I have another niche where I am commonly sought for advise and that's where patients have major medical problems coupled with psychiatric disorders. The psychopharmacology of this subset of patients is particularly difficult.  Patients with head injury and an anxiety disorder or depression and a seizure disorder, kidney disease and psychosis.  These are a particular group of patients who I found that a colleague was also commonly seeing and I've benefitted from his specific insights.
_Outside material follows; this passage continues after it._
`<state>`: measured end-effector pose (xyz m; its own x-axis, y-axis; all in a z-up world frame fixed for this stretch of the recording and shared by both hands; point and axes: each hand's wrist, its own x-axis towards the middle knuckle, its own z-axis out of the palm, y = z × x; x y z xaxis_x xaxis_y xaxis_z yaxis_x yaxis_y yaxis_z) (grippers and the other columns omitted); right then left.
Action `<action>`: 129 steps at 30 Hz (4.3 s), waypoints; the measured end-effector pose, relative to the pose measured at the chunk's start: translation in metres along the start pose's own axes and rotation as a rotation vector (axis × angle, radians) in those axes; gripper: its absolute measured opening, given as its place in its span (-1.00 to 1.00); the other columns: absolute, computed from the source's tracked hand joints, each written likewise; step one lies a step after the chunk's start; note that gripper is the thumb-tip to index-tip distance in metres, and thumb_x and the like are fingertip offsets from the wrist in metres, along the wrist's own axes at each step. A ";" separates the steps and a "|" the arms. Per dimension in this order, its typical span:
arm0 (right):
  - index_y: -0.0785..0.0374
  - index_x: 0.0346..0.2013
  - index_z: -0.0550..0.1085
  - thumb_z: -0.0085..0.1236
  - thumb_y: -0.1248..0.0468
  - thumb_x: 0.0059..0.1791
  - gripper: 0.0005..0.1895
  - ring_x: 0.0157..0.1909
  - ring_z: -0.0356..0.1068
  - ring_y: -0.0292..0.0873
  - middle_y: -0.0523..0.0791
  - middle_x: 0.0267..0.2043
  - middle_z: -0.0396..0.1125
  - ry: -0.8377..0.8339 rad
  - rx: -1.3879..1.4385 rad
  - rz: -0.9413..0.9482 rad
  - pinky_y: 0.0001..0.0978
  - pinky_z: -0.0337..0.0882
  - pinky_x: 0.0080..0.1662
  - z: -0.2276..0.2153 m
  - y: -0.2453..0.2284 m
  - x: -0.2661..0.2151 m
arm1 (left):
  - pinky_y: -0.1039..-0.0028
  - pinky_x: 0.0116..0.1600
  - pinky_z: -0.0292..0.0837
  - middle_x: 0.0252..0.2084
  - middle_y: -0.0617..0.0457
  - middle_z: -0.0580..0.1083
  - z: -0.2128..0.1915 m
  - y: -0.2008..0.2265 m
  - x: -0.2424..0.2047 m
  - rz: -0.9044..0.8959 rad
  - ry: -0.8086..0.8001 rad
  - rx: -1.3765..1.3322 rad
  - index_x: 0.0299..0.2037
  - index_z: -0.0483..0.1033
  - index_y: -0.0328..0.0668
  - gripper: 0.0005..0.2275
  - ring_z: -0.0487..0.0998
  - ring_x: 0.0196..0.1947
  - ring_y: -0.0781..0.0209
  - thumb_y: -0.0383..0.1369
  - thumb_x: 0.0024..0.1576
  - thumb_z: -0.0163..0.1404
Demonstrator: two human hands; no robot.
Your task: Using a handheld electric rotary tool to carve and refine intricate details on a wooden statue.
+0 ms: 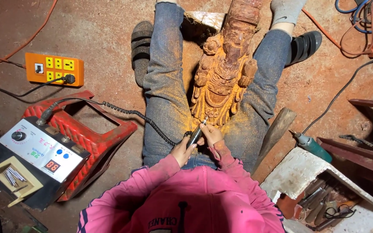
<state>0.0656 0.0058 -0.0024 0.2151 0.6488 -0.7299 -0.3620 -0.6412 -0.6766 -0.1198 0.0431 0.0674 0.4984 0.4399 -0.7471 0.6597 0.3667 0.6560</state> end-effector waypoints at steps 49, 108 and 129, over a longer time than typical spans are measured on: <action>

I don't 'defer' to these colleagues in a 'deferential' sort of way except one lady doctor who has specialised in the treatment of pregnant patients with psychiatric disorder.  And come to think of it I would defer to her and do. It's an area of psychiatry that I really have limitted experience to hers.  There's definitely some areas in psychiatry in which I probably do 'defer' now that I think of it but they're areas like that.  Child psychiatry and Geriatric Psychiatry. The latter is a subspeciality area that requires more training certified geriatric psychiatrist would see far more patients over 75 years old than I do. Right now I only have a half dozen in my practice and may have seen less than a hundred in my lifetime.  In contrast my female colleague in geriatric psychiatry is not only a great clinician but she's my age and has being seeing old people as long as my other colleagues has been focussing solely on children.
So yes I do 'defer' in these cases and would surely and do surely defer to other specialists outside my own area of specialization. Hence I'm forever deferring to orthopods, surgeons, cardiologists, endocrinologists, rheumatologists, and urologists etc.  There are however some areas of overlap in neurology for instance. I do defer to neurologists commonly but there's some areas where my own experience and expertise cause me to feel that the area of overlap might be more in my peculiar bailiwick than that of a neurologist. This is true for pain specialists and occupational health specialists.  There are little overlapping territories where I acknowledge that the two of us might have equal expertise despite coming from wholly different backgrounds.
The matter of responsibility and accountability is always at play. There are commonly alot of 'adjunctive' players in the field but when the ball is dropped I'm very much aware of whether I'm going to be stuck holding the ball.  Alot of people who refuse to carry the ball really want to tell you how a ball should be carried. I'm more aware of these with age and experience.  Monday morning quarter backs and and arm chair philosophers.
The question was a good one. Lawyers are astute and I am thankful for the questions they raise and the opportunity their questions give me for self examination and further learning.  When personally I've need a lawyer I've been rather deferential to him or her though know that in the end I'm going to be the one who is ultimately accountable.